Antimicrobial nylon composites have numerous potential or current applications across numerous industries. Recent studies have evaluated the effectiveness of nanosilver coated polyamide-6,6 fabric as an antimicrobial treatment for textiles (Ribeiro, et al., 2019). This study found that nanosilver coated PA-6,6 fabrics were antimicrobial, with increased effectiveness after the surface of the fabric was treated with plasma to increase the adhesion of the nanosilver particles. Articles made from these treated fabrics could provide antimicrobial protection across the apparel industry to protect against odor-causing organisms, but the approach faces the challenge that, over time, this coating could wash off during cleaning and repeated use. The challenge of coating durability remains one of the more challenging aspects of antimicrobial coatings in textiles.
At NYCOA, we have the capabilities to mix these antimicrobial additives into our wide variety of specialty nylon grades to provide a longer-lasting antimicrobial treatment. Copper surfaces have also been used to reduce the spread of harmful bacteria in hospital settings by up to 58% (Salgado, et al., 2013). While this study looked at the use of metallic copper, nanocopper/polymer composites could provide similar results. These composite materials could provide reduced cost over pure metallic copper and could provide an easier manufacturing method to create a wider variety of antimicrobial surfaces, such as handles used for medical tools. NYCOA’s wide range of nylons could provide perfect carriers for antimicrobial additives used in applications ranging from soft-touch elastomeric handles to tough materials needed to replace stainless steel.
About NYCOA
NYCOA (the Nylon Corporation of America) commercially manufactures many grades of nylon, including NXTamid, a unique long-chain polyamide alternative to nylon 11 and nylon 12. All NYCOA products are made in the USA, manufactured in our ISO certified plant located in Manchester, NH. NYCOA is dedicated to plastics engineering, plastics innovation, and a consistent quality earned through operational excellence.
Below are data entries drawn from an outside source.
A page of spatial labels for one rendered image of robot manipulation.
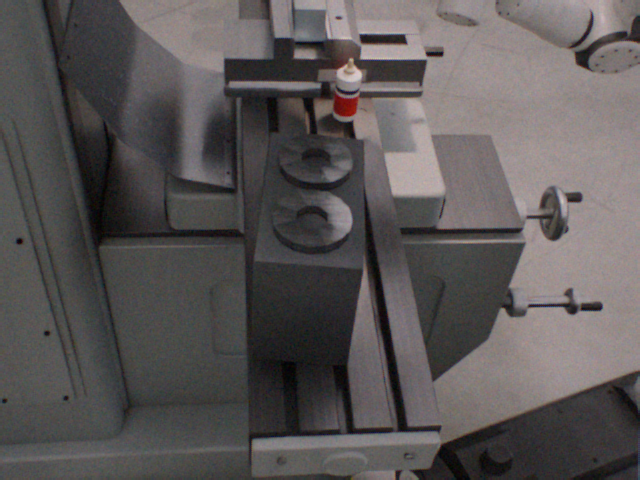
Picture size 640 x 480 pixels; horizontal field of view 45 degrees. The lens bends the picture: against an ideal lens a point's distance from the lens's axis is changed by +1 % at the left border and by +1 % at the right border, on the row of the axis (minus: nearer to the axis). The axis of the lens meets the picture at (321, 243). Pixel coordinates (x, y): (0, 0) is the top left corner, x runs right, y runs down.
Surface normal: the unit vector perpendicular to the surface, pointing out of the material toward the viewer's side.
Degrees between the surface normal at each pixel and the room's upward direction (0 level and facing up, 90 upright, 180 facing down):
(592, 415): 0
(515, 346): 0
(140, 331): 90
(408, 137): 0
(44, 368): 89
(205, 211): 90
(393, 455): 90
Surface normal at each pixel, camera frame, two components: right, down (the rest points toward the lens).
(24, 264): 0.08, 0.72
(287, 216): 0.07, -0.68
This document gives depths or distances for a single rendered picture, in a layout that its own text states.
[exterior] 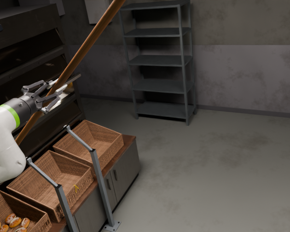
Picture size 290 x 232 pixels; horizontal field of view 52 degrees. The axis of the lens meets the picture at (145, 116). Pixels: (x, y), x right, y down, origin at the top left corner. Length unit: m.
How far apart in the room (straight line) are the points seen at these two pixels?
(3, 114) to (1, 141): 0.09
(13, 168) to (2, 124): 0.14
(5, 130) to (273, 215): 2.76
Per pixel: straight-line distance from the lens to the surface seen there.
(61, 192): 2.41
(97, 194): 2.95
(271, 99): 4.81
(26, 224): 2.71
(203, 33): 4.66
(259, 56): 4.58
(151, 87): 4.69
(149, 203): 3.41
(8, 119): 1.05
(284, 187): 3.63
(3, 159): 1.05
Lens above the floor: 2.38
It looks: 28 degrees down
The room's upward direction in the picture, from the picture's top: 9 degrees counter-clockwise
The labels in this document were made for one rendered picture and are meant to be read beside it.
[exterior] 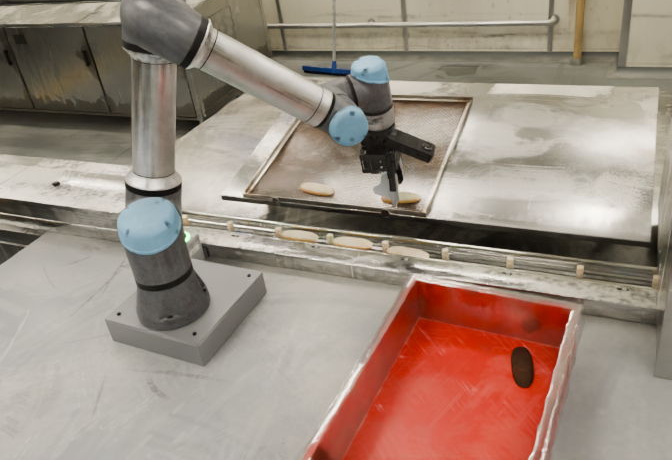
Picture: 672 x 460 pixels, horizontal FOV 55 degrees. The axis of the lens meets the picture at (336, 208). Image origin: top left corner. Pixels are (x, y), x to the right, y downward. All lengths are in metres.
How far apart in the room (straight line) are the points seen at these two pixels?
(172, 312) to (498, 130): 0.96
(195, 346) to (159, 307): 0.11
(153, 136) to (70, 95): 3.69
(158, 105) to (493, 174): 0.81
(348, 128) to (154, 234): 0.41
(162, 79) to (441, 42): 4.11
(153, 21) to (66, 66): 3.77
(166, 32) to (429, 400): 0.77
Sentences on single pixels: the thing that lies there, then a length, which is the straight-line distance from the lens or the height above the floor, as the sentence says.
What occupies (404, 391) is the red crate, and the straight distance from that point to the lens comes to 1.20.
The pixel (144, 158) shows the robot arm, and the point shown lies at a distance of 1.35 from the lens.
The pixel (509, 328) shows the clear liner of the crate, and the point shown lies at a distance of 1.28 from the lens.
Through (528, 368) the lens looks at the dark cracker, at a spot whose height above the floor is 0.83.
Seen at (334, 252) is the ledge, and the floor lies 0.86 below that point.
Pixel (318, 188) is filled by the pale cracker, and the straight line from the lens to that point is 1.66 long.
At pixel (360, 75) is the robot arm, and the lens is 1.36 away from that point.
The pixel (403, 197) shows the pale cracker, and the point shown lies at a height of 0.91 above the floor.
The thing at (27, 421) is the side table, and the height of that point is 0.82.
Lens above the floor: 1.70
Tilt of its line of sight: 31 degrees down
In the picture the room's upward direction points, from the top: 9 degrees counter-clockwise
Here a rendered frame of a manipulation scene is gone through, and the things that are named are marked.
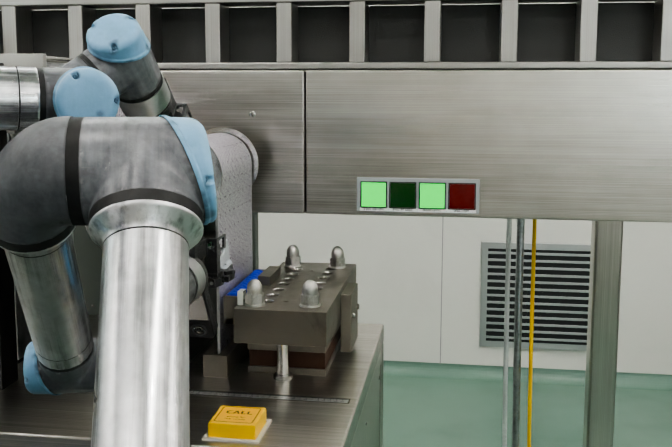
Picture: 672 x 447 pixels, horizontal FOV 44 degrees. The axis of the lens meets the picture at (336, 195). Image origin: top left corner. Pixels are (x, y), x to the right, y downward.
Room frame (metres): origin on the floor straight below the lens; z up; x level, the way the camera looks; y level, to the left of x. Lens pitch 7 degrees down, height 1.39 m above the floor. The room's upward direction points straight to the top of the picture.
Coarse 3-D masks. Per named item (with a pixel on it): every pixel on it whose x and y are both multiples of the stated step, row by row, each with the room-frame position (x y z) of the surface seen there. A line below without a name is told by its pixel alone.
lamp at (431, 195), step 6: (420, 186) 1.67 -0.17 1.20; (426, 186) 1.67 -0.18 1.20; (432, 186) 1.67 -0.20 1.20; (438, 186) 1.67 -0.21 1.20; (444, 186) 1.67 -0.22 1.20; (420, 192) 1.67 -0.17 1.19; (426, 192) 1.67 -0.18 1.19; (432, 192) 1.67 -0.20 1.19; (438, 192) 1.67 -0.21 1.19; (444, 192) 1.67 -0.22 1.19; (420, 198) 1.67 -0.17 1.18; (426, 198) 1.67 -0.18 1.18; (432, 198) 1.67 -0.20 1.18; (438, 198) 1.67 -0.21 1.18; (444, 198) 1.67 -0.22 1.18; (420, 204) 1.67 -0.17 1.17; (426, 204) 1.67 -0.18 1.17; (432, 204) 1.67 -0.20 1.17; (438, 204) 1.67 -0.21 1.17
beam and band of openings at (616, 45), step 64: (0, 0) 1.82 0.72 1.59; (64, 0) 1.80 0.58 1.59; (128, 0) 1.78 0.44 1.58; (192, 0) 1.76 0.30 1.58; (256, 0) 1.74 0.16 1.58; (320, 0) 1.72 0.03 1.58; (384, 0) 1.70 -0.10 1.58; (448, 0) 1.68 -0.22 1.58; (512, 0) 1.66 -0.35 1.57; (576, 0) 1.68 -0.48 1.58; (640, 0) 1.68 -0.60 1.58; (192, 64) 1.76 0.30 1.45; (256, 64) 1.74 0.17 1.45; (320, 64) 1.72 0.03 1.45; (384, 64) 1.70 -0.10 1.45; (448, 64) 1.68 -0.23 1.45; (512, 64) 1.66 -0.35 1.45; (576, 64) 1.64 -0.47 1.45; (640, 64) 1.62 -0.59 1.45
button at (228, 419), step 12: (228, 408) 1.19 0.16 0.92; (240, 408) 1.19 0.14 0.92; (252, 408) 1.19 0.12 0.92; (264, 408) 1.19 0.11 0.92; (216, 420) 1.14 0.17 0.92; (228, 420) 1.14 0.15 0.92; (240, 420) 1.14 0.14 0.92; (252, 420) 1.14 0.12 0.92; (264, 420) 1.18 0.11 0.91; (216, 432) 1.13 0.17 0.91; (228, 432) 1.13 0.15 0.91; (240, 432) 1.13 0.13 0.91; (252, 432) 1.12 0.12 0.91
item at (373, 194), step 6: (366, 186) 1.69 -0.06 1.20; (372, 186) 1.69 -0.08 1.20; (378, 186) 1.69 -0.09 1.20; (384, 186) 1.68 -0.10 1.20; (366, 192) 1.69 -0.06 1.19; (372, 192) 1.69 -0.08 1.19; (378, 192) 1.69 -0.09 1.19; (384, 192) 1.68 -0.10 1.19; (366, 198) 1.69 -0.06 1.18; (372, 198) 1.69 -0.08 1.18; (378, 198) 1.69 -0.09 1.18; (384, 198) 1.68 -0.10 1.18; (366, 204) 1.69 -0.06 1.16; (372, 204) 1.69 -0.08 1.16; (378, 204) 1.69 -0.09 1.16; (384, 204) 1.68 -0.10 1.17
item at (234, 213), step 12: (240, 192) 1.56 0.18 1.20; (228, 204) 1.48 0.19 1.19; (240, 204) 1.56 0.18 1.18; (228, 216) 1.48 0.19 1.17; (240, 216) 1.56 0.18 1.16; (216, 228) 1.41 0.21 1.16; (228, 228) 1.48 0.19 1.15; (240, 228) 1.56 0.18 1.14; (228, 240) 1.47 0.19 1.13; (240, 240) 1.56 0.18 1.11; (240, 252) 1.56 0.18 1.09; (240, 264) 1.55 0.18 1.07; (252, 264) 1.64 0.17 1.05; (240, 276) 1.55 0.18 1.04; (228, 288) 1.47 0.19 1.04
NYCOA is dedicated to its customers, and produces specialty engineered polymers for industries and partners around the world, and has plastics compounding capabilities to produce a variety of reinforced and modified grades.
NYCOA manufactures specialty engineered polyamide (nylon) plastics for many industries and applications, including fasteners, hook and loop, extruded parts, injection molding, foamed components, monofilament, powders, and wire and cable jacketing.
References
Grass, G., Rensing, C., & Solioz, M. (2011). Metallic Copper as an Antimicrobial Surface. Applied and Environmental Microbiology, 1541-1547.
Patel, D. K., Biswas, A., & Maiti, P. (2016). Nanoparticle-induced phenomena in polyurethanes. Advances in Polyurethane Biomaterials, 171-194.
Ribeiro, A. I., Senturk, D., Silva, K. K., Modic, M., Cvelbar, U., Dinescu, G., & Mitu, B. (2019). Antimicrobial efficacy of low concentration PYP-silver nanoparticles deposited on DBD plasma-treated polyamide 6,6 fabric. Coatings, 581.
Salgado, C. D., Sepkowitz, K. A., John, J. F., Cantey, J. R., Attaway, H. H., Freeman, K. D., . . . Schmidt, M. G. (2013). Copper surfaces reduce the rate of healthcare-acquired infections in the intensive care unit. Infection Control and Hospital Epidemiology.